Items listed in a dataset:
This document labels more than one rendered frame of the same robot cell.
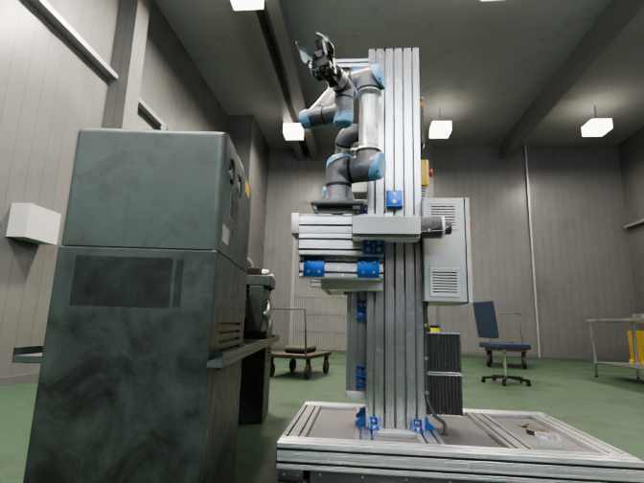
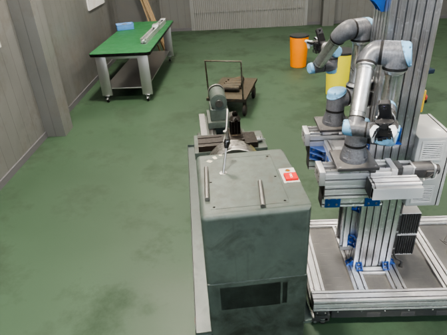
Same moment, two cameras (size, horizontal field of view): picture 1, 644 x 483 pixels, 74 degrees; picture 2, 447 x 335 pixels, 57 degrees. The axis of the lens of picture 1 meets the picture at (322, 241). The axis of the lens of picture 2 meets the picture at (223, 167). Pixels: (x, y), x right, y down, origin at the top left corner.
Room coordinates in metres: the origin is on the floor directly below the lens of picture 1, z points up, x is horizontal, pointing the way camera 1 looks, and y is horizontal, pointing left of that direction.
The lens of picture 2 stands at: (-0.13, 0.76, 2.28)
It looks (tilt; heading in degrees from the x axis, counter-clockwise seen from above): 30 degrees down; 357
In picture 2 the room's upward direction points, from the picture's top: 3 degrees counter-clockwise
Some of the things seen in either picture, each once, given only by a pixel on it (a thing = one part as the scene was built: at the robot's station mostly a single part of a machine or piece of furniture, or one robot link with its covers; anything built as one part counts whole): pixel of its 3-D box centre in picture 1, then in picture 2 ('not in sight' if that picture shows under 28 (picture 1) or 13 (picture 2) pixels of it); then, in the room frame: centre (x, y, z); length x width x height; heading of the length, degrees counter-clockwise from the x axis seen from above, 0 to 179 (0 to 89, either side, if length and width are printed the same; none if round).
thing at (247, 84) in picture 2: (299, 341); (232, 79); (5.69, 0.25, 0.42); 1.06 x 0.61 x 0.83; 165
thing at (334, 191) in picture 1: (338, 195); (354, 150); (1.81, -0.07, 1.21); 0.15 x 0.15 x 0.10
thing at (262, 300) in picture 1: (261, 309); not in sight; (2.62, 0.36, 0.73); 0.27 x 0.12 x 0.27; 1
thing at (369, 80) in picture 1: (368, 123); (389, 96); (1.75, -0.19, 1.54); 0.15 x 0.12 x 0.55; 63
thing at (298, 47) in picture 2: not in sight; (298, 50); (7.52, -1.19, 0.29); 0.35 x 0.35 x 0.58
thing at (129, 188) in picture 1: (175, 210); (247, 209); (1.56, 0.56, 1.06); 0.59 x 0.48 x 0.39; 1
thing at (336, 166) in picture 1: (340, 171); (358, 131); (1.81, -0.07, 1.33); 0.13 x 0.12 x 0.14; 63
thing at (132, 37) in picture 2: not in sight; (138, 54); (7.43, 1.78, 0.46); 2.56 x 1.01 x 0.92; 174
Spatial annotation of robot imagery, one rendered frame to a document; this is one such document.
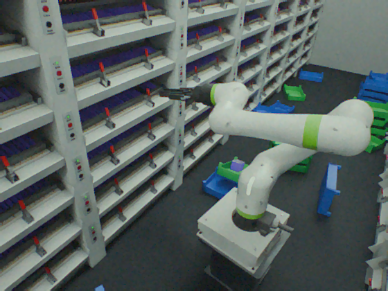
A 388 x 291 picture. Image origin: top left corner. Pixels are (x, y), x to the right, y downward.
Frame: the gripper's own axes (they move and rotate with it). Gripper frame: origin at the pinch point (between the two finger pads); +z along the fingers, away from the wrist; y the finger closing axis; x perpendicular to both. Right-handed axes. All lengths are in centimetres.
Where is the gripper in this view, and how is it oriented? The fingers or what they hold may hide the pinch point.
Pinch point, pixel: (167, 93)
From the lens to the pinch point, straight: 137.8
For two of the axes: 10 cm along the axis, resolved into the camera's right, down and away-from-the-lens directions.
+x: -1.5, -8.9, -4.3
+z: -8.3, -1.3, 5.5
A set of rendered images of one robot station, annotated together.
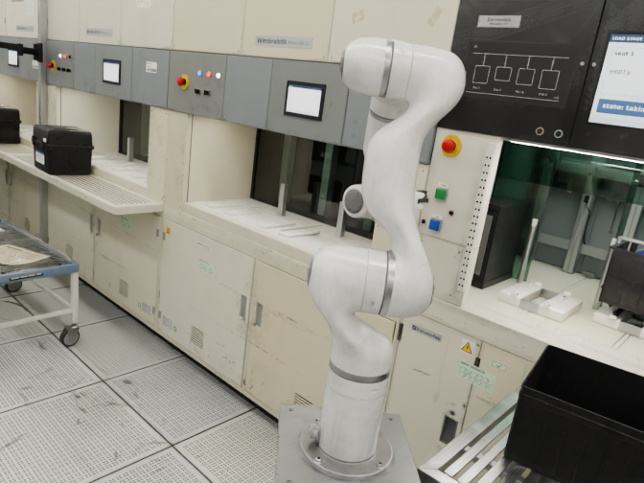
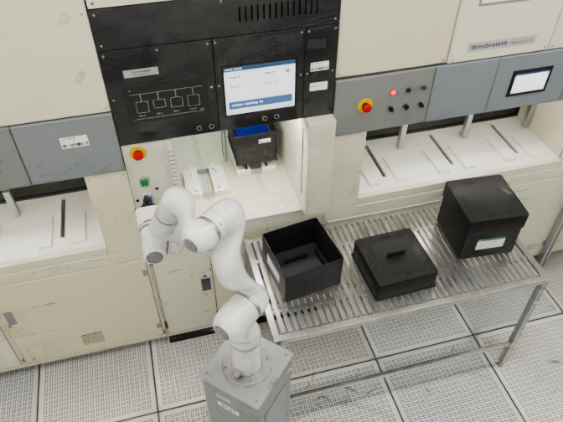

Problem to work on | Print again the lines of the entries above that fall between the line holding "thing at (369, 80)" and the line holding "Spatial annotation of", inclusive, exactly as they stand.

Answer for this exercise |
thing at (369, 80) in picture 1: (368, 123); (389, 96); (1.75, -0.19, 1.54); 0.15 x 0.12 x 0.55; 63
thing at (298, 47) in picture 2: not in sight; (298, 50); (7.52, -1.19, 0.29); 0.35 x 0.35 x 0.58
thing at (129, 188) in picture 1: (175, 210); (247, 209); (1.56, 0.56, 1.06); 0.59 x 0.48 x 0.39; 1
thing at (336, 166) in picture 1: (340, 171); (358, 131); (1.81, -0.07, 1.33); 0.13 x 0.12 x 0.14; 63
thing at (132, 37) in picture 2: not in sight; (138, 54); (7.43, 1.78, 0.46); 2.56 x 1.01 x 0.92; 174
Spatial annotation of robot imagery, one rendered frame to a document; this is one such document.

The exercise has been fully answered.